• **RAW DATA**

━━━━━━━━━━━━━━━━━━━━

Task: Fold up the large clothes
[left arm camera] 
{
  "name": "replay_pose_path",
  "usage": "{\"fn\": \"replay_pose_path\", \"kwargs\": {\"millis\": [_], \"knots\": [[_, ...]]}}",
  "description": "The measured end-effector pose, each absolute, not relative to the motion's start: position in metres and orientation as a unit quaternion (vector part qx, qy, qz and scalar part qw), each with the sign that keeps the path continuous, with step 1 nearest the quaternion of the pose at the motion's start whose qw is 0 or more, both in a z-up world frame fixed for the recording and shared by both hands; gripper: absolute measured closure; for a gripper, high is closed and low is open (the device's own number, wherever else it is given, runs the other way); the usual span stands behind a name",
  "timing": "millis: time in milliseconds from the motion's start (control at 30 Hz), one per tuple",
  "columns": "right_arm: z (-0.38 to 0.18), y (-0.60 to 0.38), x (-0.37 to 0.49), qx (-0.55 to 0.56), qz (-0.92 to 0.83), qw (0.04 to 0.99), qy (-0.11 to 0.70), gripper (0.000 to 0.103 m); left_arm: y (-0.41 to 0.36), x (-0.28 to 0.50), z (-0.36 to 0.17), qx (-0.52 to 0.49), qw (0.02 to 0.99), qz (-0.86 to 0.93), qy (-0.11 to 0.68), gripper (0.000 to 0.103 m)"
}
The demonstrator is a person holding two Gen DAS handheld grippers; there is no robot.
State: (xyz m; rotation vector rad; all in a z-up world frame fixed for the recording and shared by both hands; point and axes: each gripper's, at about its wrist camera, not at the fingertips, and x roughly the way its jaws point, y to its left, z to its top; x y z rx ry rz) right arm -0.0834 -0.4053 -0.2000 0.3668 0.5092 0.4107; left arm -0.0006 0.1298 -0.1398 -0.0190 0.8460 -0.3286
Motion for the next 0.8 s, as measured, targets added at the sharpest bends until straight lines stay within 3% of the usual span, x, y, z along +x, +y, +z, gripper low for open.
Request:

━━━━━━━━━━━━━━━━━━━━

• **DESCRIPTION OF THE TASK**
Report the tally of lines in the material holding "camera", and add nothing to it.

• **RESPONSE TO THE TASK**
2